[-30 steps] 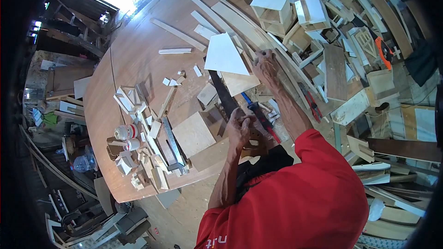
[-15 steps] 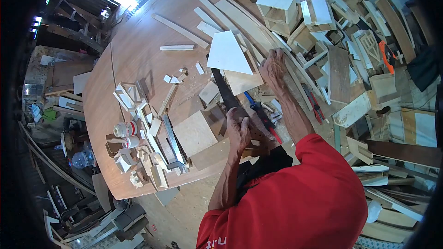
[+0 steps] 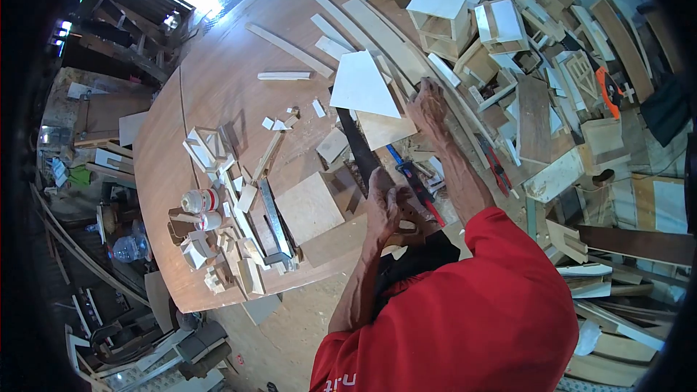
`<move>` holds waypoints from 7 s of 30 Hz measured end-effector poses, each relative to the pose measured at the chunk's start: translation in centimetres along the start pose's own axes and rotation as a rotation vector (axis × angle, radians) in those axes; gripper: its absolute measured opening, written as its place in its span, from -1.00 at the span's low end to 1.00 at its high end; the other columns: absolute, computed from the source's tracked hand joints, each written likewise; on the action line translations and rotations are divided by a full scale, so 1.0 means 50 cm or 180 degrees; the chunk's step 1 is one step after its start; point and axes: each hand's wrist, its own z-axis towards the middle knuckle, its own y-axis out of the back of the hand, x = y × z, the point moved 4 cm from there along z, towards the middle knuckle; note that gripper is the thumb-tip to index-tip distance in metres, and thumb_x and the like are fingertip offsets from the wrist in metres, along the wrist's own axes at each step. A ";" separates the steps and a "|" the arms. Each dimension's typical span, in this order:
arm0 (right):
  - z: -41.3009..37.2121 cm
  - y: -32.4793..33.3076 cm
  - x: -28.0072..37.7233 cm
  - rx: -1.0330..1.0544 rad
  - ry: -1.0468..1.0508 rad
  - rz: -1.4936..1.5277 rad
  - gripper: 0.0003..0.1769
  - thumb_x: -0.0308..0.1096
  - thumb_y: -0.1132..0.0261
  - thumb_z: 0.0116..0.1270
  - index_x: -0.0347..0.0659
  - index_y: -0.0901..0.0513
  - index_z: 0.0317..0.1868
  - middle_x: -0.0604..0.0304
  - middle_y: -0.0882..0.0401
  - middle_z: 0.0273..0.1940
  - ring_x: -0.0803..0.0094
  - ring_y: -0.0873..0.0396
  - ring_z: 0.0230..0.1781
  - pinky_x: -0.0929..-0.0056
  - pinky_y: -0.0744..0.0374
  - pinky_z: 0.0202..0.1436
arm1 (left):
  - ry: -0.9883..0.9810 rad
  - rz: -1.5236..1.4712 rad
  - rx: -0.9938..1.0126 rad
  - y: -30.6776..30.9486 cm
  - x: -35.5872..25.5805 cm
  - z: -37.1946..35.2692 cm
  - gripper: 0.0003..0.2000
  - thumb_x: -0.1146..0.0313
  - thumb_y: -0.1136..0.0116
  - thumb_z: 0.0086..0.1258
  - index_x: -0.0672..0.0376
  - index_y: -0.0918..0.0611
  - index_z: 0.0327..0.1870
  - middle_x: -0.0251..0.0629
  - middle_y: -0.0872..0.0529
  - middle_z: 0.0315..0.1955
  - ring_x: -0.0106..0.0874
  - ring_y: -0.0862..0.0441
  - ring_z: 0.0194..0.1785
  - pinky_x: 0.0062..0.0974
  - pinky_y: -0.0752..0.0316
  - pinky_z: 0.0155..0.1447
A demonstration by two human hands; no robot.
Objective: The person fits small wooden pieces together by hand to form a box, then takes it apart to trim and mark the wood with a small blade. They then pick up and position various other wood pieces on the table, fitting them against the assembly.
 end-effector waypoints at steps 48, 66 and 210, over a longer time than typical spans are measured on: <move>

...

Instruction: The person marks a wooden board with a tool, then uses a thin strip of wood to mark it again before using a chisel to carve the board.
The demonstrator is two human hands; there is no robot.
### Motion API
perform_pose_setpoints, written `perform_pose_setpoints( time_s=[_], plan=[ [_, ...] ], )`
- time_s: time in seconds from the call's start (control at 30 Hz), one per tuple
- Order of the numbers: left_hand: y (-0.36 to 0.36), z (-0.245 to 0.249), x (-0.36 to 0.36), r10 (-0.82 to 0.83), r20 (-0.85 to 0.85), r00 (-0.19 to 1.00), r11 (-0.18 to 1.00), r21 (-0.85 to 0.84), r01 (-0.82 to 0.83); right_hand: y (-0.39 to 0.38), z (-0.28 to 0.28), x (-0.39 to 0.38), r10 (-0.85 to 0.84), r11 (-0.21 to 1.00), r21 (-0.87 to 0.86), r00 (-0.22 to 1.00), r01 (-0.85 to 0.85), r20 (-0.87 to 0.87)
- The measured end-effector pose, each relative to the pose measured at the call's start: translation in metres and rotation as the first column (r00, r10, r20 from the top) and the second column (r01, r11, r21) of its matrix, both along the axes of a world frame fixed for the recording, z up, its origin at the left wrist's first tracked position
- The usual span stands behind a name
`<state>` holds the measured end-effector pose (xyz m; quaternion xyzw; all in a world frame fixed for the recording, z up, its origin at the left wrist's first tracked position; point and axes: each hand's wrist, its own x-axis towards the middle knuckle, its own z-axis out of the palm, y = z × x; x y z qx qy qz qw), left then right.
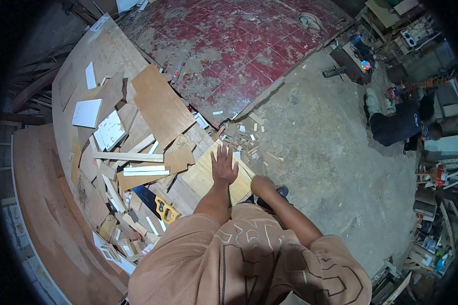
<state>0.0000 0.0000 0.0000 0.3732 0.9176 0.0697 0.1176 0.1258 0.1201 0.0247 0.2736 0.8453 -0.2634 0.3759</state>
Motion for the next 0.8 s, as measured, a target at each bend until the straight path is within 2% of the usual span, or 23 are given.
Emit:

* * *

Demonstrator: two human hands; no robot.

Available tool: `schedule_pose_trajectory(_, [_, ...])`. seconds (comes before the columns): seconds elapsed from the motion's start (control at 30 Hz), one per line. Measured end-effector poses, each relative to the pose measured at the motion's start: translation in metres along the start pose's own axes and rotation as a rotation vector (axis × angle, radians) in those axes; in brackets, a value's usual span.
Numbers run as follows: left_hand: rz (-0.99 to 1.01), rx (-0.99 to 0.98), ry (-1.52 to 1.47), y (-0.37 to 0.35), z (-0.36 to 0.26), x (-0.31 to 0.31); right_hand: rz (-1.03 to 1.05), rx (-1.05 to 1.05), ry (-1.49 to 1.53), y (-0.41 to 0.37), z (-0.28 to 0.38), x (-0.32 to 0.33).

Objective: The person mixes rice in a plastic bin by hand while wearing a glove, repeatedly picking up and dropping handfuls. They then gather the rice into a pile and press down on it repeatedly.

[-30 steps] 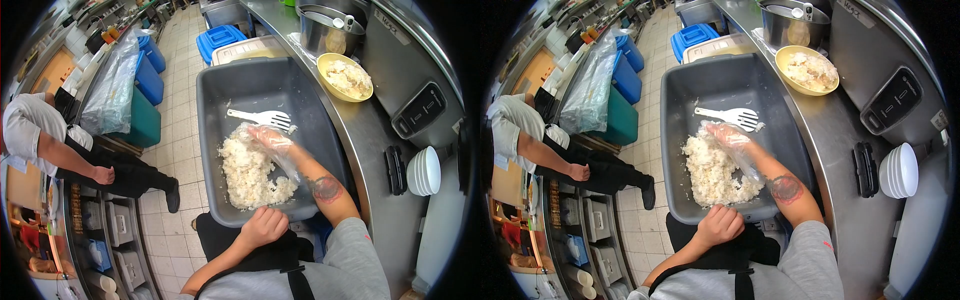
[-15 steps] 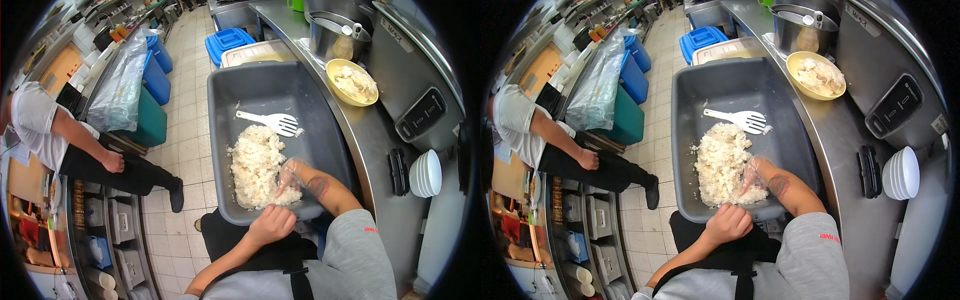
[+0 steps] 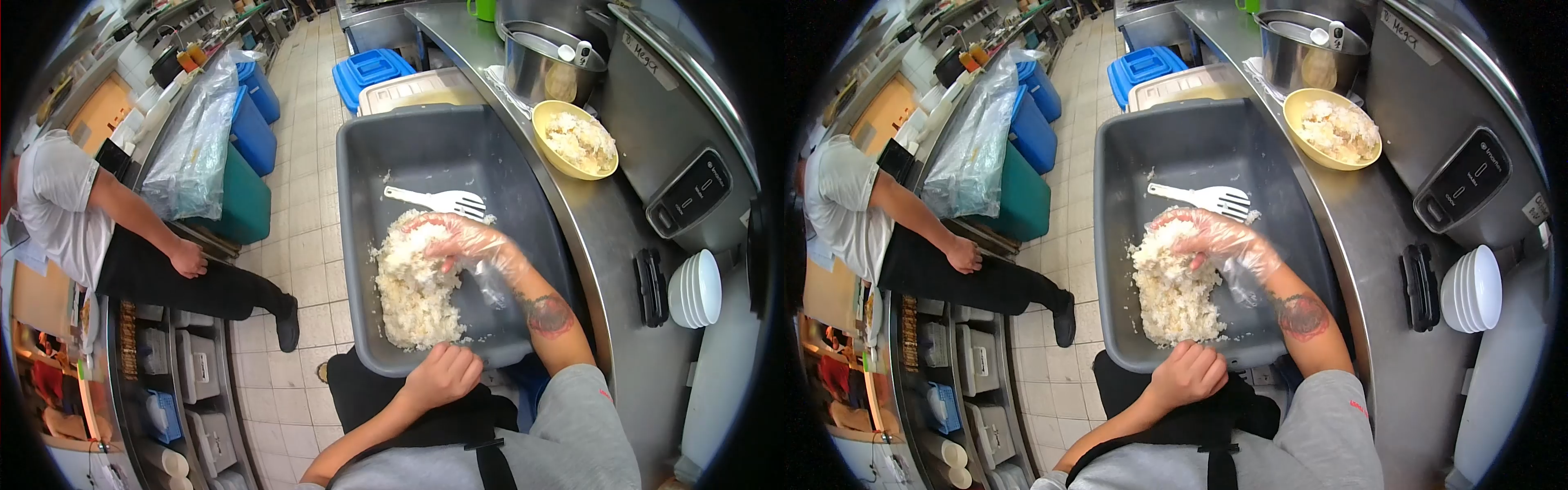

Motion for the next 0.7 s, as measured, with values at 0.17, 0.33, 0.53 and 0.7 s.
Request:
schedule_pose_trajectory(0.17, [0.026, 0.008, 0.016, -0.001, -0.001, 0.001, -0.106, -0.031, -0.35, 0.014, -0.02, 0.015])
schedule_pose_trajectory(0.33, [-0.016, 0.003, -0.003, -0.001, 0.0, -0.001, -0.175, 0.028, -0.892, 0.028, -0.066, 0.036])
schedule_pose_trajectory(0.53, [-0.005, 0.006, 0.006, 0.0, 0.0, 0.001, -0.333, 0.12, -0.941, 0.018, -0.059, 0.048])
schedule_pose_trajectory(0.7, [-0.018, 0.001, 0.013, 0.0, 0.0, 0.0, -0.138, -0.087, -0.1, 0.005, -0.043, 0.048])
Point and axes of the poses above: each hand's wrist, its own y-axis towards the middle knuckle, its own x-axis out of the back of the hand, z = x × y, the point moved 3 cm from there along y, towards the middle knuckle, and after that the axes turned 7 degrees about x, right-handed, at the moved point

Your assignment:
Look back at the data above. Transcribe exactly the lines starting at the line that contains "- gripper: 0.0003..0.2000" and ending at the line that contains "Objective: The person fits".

Response:
  - gripper: 0.0003..0.2000
  - thumb_x: -0.1146..0.0313
  - thumb_y: -0.1136..0.0116
  - thumb_z: 0.0086..0.1258
  - index_x: -0.0672..0.0376
  - index_y: -0.0918..0.0611
  - index_z: 0.0327..0.1870
  - middle_x: -0.0251..0.0629
  - middle_y: -0.0872..0.0529
  - middle_z: 0.0315..0.1955
  - ring_x: -0.0106..0.0874
  - ring_y: -0.0862..0.0441
  - ring_z: 0.0194..0.1785
  - pinky_x: 0.0062..0.0974
  - pinky_y: -0.0752..0.0316
  - pinky_z: 0.0155..0.1447
A demonstration by two human hands; no robot.
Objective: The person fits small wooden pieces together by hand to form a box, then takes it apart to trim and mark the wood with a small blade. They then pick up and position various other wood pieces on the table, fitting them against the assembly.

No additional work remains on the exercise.